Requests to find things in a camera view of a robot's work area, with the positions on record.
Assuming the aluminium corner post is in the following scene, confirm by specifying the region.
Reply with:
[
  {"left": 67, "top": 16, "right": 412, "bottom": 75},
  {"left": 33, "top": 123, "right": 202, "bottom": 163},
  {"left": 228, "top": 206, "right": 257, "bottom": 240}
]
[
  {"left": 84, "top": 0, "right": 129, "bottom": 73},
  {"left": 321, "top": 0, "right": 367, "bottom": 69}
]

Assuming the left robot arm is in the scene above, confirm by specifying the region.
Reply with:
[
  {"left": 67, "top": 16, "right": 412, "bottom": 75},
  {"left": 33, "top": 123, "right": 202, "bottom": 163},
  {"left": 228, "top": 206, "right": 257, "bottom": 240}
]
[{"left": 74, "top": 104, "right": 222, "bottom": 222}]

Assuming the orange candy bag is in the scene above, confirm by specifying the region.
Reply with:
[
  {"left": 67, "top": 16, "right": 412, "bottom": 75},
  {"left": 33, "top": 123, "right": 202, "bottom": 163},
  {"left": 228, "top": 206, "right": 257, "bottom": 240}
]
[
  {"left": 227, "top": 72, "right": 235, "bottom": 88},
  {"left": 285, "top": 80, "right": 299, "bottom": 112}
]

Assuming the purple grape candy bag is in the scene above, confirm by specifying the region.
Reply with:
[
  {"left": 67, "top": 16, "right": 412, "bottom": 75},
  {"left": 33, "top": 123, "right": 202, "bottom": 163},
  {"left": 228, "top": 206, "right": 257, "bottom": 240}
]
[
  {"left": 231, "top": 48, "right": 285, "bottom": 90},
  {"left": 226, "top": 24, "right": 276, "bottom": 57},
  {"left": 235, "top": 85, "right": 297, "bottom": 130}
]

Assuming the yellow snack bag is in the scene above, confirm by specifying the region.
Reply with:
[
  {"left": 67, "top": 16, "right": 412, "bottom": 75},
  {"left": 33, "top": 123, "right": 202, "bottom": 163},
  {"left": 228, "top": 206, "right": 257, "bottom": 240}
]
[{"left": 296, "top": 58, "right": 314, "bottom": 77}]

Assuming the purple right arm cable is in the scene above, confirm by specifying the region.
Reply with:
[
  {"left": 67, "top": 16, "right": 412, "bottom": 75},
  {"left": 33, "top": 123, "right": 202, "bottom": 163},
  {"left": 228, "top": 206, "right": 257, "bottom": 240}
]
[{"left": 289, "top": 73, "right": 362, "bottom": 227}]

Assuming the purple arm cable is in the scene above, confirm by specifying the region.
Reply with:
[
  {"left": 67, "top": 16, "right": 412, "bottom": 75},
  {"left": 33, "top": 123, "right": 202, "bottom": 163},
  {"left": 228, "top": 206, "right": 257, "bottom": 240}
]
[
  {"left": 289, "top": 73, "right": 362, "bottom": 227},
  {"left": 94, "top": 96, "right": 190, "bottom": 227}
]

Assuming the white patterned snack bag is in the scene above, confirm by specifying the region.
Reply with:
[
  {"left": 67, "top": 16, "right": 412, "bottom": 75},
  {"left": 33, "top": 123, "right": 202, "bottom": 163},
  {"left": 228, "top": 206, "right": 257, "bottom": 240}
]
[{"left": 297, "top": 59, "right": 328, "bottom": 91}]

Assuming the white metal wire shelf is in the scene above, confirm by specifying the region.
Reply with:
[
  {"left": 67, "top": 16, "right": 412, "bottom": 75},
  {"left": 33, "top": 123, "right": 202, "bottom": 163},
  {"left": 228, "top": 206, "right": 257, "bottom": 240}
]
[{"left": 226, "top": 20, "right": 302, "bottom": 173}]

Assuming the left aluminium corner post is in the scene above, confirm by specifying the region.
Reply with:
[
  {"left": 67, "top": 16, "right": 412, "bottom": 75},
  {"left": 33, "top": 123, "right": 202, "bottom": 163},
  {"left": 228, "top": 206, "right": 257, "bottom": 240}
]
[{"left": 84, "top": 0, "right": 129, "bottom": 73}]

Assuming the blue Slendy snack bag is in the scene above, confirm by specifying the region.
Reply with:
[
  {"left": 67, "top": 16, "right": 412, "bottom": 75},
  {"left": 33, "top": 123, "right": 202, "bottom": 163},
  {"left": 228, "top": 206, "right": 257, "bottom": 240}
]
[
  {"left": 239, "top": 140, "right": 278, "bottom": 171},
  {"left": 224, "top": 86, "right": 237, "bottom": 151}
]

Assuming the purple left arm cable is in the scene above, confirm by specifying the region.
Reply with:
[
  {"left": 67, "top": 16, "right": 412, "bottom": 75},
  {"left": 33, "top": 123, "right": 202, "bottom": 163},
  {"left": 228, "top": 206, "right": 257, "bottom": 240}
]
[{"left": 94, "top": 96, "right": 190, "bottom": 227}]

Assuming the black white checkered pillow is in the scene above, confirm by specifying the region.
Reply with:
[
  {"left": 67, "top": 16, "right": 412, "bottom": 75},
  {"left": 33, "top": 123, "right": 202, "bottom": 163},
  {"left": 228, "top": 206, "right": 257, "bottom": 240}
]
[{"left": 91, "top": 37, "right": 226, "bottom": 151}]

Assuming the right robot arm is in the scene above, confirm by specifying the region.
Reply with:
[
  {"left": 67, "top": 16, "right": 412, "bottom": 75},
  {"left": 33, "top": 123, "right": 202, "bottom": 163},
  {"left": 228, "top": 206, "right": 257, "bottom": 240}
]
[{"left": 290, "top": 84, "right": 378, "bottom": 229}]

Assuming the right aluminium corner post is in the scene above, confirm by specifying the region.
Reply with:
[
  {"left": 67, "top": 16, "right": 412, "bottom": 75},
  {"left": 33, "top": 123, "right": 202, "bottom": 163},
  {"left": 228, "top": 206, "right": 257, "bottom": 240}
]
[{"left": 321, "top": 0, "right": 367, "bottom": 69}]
────
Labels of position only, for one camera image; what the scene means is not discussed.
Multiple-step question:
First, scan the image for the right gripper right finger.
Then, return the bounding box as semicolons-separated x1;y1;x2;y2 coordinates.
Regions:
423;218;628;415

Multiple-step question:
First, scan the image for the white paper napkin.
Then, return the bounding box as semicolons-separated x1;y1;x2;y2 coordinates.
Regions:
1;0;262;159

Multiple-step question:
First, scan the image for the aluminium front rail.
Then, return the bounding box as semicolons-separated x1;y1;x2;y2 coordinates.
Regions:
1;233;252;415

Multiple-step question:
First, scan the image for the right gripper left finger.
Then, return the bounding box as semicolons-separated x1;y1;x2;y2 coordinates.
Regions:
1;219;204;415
────
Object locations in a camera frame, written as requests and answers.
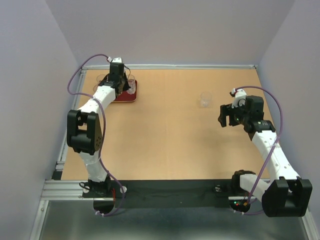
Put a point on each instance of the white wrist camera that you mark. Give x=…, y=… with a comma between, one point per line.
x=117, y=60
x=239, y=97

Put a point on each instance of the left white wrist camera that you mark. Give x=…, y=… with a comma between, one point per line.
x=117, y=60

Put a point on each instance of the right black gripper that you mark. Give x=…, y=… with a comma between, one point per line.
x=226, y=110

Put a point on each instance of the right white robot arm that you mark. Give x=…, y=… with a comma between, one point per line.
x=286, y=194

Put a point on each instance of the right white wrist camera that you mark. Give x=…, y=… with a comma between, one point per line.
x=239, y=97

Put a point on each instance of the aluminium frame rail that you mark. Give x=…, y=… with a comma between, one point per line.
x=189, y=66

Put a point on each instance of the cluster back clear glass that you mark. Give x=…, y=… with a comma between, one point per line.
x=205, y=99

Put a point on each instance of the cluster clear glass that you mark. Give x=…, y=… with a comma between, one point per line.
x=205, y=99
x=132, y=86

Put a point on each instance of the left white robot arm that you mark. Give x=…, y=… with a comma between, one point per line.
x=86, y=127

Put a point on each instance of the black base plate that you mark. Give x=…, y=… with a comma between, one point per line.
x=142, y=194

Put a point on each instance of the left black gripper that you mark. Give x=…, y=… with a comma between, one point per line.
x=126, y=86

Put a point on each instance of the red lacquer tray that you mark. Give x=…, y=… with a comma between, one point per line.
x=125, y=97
────
Exercise brief:
Copy out all lines of the listing above that include "snack".

Solution for this problem:
Assuming the yellow snack bag is in the scene above, confirm by specifying the region.
Assuming the white patterned snack bag is in the scene above, confirm by specifying the region.
Assuming the blue Slendy snack bag is in the scene above, confirm by specifying the region.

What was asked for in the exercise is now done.